▸ Directions for this task: Going through the data below, please show each line containing the string "shirt".

(Dataset entries)
━━━

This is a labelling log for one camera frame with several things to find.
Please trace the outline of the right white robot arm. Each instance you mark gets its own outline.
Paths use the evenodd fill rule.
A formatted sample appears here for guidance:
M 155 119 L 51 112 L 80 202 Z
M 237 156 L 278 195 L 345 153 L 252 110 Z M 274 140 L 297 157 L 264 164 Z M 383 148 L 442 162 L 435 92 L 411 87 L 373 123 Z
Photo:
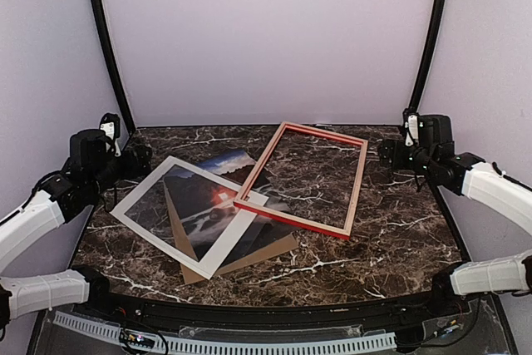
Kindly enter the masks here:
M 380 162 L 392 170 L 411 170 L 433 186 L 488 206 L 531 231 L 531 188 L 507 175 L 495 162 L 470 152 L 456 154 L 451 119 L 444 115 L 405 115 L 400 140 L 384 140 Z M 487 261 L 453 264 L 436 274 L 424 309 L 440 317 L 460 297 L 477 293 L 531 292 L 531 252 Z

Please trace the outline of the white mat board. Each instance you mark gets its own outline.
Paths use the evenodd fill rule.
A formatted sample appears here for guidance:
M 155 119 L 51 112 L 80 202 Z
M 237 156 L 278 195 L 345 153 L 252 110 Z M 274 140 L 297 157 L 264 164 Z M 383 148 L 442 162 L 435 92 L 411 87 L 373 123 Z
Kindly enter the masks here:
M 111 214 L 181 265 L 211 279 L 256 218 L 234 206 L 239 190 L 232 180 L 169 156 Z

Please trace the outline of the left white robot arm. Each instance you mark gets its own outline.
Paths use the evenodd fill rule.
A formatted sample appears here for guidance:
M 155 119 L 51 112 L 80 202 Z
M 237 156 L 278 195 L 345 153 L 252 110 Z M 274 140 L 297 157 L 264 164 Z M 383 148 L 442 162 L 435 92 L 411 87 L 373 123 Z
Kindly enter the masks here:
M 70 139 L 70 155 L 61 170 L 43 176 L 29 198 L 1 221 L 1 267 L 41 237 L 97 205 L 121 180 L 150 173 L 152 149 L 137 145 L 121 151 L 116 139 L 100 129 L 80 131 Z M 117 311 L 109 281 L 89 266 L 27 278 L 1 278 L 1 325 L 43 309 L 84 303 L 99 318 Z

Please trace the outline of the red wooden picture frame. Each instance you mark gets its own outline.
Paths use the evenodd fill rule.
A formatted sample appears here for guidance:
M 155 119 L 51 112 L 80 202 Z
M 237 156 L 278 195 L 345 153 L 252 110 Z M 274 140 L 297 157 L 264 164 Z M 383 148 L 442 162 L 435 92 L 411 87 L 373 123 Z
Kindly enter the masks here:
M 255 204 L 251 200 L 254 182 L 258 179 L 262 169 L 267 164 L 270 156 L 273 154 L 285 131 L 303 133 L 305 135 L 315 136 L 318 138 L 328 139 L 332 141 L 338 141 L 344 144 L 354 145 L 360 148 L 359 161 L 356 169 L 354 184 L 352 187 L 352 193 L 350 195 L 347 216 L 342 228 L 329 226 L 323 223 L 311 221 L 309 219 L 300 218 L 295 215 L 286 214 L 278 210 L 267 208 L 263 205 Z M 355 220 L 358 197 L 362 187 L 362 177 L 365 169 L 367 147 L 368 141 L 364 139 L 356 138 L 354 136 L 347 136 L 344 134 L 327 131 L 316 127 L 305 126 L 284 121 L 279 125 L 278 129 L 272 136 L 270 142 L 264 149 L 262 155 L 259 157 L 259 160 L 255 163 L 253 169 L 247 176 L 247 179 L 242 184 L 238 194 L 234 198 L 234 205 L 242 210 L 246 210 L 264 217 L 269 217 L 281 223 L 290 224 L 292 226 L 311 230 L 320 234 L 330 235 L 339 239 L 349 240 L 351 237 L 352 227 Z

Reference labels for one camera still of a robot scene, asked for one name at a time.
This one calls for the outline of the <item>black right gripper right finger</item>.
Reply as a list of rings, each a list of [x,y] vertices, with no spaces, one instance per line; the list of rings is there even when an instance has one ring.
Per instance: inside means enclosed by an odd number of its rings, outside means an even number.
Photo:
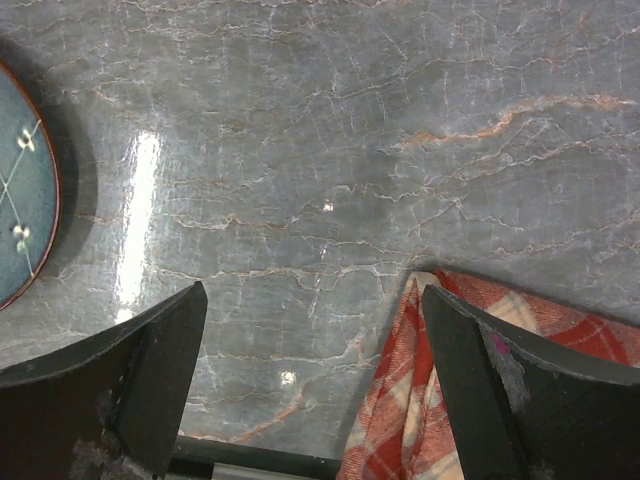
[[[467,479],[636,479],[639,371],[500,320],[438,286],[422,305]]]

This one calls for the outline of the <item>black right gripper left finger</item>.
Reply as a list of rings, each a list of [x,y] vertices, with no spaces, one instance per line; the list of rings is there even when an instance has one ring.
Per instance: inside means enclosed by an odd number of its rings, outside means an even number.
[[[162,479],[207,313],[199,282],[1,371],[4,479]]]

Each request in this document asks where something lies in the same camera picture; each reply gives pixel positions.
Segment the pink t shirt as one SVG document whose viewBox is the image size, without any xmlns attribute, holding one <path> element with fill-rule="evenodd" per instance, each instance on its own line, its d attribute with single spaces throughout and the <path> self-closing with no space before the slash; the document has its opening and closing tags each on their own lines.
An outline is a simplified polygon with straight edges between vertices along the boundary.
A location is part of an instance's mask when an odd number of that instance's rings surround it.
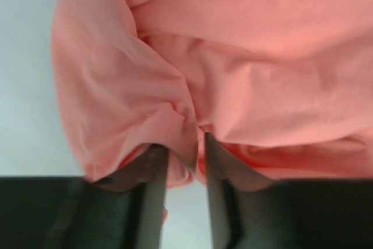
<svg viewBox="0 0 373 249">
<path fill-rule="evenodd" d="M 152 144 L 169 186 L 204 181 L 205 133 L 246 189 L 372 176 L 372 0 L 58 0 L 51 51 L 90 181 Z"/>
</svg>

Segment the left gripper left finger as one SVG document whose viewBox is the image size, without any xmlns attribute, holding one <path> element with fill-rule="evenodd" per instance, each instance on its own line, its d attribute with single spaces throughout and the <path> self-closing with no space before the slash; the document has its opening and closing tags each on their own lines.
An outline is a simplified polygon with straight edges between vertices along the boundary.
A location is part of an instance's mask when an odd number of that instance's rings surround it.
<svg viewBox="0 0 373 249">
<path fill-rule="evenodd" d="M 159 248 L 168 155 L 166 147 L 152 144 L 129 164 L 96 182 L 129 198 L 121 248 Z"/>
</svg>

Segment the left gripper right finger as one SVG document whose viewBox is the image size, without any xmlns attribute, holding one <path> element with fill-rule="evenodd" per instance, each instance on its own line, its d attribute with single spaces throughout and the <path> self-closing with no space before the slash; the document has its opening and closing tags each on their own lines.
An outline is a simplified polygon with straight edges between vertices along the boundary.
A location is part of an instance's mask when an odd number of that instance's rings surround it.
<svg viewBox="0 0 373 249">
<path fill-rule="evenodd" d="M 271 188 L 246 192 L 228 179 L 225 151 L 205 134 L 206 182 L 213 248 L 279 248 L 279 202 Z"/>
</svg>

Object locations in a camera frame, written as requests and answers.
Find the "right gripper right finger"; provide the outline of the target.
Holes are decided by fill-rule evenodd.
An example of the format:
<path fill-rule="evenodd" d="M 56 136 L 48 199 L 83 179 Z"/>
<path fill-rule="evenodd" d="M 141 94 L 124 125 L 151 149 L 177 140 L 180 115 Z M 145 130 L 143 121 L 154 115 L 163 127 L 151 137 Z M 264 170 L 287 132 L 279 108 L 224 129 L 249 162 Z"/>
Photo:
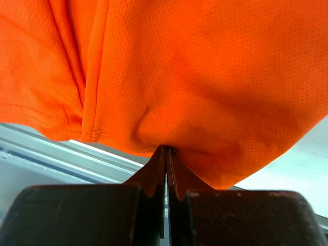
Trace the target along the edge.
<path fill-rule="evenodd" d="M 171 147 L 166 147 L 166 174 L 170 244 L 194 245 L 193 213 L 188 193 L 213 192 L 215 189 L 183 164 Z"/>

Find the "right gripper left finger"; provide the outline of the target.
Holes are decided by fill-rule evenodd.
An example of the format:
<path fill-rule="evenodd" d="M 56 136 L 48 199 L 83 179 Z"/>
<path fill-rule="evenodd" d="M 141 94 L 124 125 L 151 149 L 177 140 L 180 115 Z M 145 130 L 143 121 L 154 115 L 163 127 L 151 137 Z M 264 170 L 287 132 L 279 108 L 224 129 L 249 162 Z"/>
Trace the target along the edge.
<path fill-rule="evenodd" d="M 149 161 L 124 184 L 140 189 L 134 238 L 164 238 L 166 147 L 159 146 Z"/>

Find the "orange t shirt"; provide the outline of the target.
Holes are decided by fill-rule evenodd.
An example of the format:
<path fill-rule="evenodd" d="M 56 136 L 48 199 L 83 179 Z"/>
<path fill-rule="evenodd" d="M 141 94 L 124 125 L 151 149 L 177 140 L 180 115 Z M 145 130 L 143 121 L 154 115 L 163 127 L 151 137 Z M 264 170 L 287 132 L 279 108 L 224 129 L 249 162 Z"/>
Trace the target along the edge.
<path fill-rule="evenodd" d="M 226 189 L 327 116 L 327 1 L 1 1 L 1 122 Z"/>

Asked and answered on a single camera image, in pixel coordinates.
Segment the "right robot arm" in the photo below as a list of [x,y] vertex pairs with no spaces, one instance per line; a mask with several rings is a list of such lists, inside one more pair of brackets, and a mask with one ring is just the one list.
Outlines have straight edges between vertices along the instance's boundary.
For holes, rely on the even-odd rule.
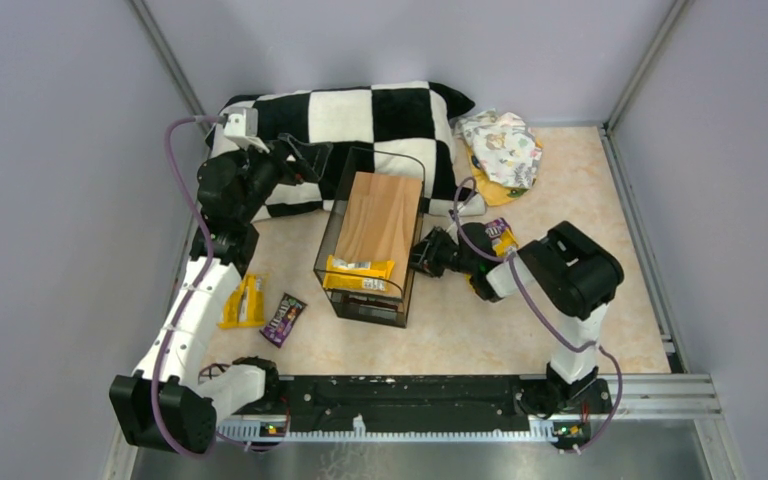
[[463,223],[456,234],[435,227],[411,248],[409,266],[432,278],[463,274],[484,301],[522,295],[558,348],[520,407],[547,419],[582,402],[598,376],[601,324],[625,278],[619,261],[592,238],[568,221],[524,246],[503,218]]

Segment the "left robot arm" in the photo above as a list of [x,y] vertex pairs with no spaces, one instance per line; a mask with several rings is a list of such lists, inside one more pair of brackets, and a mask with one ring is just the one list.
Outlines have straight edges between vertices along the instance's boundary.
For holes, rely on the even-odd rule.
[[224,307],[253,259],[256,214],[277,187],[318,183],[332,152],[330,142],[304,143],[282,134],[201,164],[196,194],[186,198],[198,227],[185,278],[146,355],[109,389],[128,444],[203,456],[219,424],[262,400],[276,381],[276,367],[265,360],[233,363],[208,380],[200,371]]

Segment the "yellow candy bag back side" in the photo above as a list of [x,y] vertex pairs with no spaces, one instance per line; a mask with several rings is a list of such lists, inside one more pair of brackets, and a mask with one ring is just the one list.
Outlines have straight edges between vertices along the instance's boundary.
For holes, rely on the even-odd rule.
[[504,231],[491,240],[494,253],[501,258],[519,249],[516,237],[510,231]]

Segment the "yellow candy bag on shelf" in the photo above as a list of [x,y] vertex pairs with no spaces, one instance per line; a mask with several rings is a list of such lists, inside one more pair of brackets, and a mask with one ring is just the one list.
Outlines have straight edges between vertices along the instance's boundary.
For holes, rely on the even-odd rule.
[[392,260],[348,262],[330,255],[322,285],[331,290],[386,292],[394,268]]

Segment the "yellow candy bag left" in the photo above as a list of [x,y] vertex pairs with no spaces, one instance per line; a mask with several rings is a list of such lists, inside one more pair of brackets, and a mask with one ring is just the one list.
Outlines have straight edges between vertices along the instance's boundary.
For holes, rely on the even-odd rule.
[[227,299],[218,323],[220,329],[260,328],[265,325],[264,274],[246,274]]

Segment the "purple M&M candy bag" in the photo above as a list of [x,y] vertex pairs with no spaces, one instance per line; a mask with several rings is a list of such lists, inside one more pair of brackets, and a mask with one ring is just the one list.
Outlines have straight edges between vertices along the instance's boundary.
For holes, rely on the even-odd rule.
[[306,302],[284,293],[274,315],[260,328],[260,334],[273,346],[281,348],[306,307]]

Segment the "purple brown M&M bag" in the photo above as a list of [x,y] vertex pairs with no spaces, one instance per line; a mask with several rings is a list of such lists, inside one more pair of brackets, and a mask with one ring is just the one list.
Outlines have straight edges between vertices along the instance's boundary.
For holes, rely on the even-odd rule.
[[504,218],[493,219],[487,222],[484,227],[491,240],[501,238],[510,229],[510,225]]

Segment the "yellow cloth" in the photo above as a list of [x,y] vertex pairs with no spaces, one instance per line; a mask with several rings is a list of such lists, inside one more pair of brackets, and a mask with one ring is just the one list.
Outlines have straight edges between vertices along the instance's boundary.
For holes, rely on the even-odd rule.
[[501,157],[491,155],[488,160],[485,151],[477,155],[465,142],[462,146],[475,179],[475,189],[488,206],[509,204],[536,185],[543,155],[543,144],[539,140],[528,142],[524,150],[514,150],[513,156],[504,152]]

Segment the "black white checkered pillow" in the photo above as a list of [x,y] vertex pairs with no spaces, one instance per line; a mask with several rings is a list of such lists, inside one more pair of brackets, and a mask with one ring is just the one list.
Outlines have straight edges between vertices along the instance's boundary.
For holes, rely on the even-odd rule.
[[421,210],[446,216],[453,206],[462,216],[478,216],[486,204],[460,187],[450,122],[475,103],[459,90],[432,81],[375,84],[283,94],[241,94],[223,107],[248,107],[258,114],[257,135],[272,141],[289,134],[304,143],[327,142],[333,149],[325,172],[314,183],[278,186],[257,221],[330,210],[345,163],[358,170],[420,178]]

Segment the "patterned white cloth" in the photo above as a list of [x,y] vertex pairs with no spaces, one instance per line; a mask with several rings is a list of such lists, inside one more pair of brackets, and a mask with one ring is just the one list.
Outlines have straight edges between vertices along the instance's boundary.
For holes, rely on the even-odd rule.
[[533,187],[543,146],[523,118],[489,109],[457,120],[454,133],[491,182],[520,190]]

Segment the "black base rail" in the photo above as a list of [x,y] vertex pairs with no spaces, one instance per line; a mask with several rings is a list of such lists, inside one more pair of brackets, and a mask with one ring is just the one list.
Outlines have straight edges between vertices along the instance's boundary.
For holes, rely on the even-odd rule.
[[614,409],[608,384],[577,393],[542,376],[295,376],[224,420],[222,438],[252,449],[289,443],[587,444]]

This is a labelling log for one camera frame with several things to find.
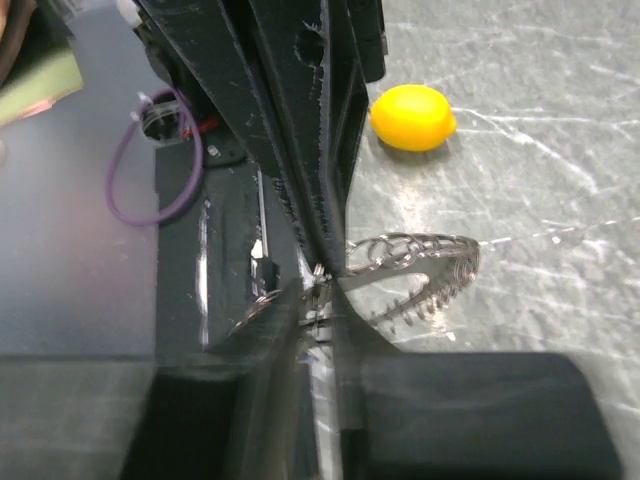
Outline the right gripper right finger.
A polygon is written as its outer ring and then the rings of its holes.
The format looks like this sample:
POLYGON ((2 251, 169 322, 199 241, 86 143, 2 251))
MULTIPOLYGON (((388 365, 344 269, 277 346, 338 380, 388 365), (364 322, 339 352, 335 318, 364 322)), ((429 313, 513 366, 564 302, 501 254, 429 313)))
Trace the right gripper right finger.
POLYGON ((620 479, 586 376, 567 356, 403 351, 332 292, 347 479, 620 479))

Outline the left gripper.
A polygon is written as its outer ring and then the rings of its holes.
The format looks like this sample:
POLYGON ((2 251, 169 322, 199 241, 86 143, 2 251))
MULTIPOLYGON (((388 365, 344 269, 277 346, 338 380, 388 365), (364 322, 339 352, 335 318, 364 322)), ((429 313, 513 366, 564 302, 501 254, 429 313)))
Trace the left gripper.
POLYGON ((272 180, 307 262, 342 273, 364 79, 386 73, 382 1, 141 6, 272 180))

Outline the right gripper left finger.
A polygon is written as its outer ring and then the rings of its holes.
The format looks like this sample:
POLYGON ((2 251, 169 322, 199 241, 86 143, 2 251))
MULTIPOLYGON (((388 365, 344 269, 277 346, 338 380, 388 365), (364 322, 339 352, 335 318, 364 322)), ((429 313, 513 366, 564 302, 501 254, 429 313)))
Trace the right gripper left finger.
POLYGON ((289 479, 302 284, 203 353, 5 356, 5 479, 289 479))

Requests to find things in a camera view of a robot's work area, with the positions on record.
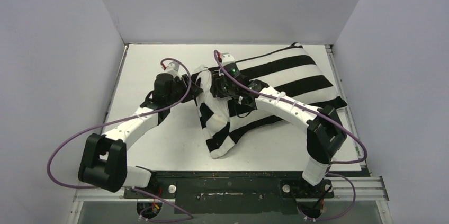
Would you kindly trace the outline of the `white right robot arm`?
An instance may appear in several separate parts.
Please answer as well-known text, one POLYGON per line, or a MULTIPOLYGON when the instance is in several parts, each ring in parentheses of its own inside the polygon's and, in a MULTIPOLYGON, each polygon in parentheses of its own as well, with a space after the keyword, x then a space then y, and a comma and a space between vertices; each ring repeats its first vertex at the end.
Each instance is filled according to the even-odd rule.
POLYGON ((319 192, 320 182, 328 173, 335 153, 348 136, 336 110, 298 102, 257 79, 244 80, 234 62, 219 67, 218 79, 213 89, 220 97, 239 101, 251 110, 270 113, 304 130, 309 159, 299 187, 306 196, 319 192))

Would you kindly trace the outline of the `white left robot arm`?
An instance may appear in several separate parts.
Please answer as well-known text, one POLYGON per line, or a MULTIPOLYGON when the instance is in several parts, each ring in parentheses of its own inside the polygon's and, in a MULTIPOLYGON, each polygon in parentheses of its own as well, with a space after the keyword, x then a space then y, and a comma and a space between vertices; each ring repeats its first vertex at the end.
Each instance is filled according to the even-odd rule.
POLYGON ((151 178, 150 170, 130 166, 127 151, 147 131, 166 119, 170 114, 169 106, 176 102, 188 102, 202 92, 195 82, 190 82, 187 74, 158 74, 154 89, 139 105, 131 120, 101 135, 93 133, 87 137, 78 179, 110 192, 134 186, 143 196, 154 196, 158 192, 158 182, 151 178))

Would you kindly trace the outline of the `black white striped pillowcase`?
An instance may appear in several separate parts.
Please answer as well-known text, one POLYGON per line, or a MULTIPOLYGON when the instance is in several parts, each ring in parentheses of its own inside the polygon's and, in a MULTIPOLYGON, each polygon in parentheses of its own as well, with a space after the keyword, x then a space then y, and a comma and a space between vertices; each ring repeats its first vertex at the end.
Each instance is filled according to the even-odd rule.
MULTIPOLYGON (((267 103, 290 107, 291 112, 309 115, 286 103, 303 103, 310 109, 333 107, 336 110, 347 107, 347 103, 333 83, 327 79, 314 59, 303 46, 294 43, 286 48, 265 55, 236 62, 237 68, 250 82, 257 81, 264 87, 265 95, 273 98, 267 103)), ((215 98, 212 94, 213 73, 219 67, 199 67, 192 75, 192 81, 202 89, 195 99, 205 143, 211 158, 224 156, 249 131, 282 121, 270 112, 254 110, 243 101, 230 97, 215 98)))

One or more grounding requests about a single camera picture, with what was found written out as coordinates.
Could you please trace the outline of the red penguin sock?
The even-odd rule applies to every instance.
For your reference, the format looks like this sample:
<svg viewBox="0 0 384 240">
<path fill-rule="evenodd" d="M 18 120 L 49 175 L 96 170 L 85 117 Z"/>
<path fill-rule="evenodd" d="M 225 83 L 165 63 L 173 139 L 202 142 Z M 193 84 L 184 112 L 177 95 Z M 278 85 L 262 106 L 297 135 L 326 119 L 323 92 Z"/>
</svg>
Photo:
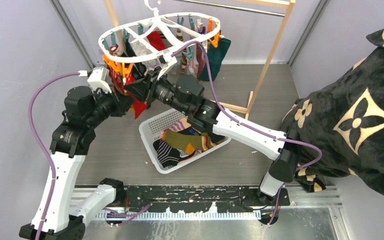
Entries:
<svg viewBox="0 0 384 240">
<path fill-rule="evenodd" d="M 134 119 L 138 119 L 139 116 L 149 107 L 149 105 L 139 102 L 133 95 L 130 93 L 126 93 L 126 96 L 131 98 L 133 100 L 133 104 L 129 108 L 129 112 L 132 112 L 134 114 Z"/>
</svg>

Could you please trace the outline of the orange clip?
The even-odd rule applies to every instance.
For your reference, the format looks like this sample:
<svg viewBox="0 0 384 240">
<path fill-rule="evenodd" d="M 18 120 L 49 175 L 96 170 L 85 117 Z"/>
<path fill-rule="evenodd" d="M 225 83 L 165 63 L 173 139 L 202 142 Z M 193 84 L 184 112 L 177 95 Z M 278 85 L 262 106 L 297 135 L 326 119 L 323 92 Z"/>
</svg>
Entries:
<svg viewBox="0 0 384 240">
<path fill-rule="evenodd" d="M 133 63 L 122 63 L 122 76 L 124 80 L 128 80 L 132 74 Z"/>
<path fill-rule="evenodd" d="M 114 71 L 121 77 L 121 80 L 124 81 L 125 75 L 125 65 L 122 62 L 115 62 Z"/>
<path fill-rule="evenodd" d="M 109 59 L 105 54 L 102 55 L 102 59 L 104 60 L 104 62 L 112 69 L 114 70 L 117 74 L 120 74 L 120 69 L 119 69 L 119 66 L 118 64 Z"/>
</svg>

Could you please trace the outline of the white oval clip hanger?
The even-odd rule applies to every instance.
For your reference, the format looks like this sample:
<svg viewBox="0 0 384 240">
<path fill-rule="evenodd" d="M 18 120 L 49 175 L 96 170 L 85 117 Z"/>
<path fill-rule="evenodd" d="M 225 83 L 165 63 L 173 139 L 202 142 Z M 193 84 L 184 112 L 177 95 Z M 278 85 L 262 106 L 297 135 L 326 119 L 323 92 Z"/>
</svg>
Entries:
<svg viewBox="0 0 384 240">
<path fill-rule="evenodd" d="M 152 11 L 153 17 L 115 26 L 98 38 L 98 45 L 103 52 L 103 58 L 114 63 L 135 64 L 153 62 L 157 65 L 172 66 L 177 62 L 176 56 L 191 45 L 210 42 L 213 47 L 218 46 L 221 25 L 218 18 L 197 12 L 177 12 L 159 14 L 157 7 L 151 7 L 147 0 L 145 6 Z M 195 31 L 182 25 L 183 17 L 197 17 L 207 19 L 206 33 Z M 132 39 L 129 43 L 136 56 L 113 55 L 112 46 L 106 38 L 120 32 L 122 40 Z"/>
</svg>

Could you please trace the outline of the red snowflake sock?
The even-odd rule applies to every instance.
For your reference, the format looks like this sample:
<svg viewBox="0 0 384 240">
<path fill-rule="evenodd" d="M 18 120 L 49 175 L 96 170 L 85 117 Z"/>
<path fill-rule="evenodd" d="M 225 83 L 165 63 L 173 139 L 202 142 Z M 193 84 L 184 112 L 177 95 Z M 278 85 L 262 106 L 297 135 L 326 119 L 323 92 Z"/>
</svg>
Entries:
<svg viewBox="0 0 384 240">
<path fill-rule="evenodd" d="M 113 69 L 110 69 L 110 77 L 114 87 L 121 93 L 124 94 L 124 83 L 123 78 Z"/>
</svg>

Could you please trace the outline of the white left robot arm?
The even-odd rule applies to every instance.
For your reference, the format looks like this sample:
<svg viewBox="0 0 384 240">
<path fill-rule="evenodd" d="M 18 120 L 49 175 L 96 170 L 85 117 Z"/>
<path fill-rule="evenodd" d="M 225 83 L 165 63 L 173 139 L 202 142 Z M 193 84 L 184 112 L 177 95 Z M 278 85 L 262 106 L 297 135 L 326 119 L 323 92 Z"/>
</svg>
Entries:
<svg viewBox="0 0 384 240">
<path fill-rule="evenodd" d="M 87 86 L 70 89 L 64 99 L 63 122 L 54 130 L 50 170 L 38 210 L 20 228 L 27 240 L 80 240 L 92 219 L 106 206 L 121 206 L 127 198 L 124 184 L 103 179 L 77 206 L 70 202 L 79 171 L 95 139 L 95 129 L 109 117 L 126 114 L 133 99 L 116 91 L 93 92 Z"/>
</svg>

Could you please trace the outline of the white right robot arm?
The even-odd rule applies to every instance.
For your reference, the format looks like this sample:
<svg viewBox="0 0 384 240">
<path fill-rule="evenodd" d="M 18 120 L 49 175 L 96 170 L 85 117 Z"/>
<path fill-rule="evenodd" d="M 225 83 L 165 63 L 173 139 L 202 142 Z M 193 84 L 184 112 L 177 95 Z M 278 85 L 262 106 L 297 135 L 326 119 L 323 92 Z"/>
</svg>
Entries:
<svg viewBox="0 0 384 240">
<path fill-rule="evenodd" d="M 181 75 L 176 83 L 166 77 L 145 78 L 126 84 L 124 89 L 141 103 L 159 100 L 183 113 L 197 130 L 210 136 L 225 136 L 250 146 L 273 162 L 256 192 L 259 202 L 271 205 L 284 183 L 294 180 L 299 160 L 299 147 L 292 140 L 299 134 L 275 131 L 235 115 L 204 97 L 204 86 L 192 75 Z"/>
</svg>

━━━

▸ Result for this exercise:
Segment the pink t shirt as one SVG document whose viewBox is the image size, without any xmlns attribute, holding one <path> element with fill-rule="evenodd" per instance, each instance on its own line, its d attribute with single spaces throughout and the <path> self-closing with no space before the slash; the document has its opening and closing tags each on their own lines.
Find the "orange t shirt"; provide the outline of the target.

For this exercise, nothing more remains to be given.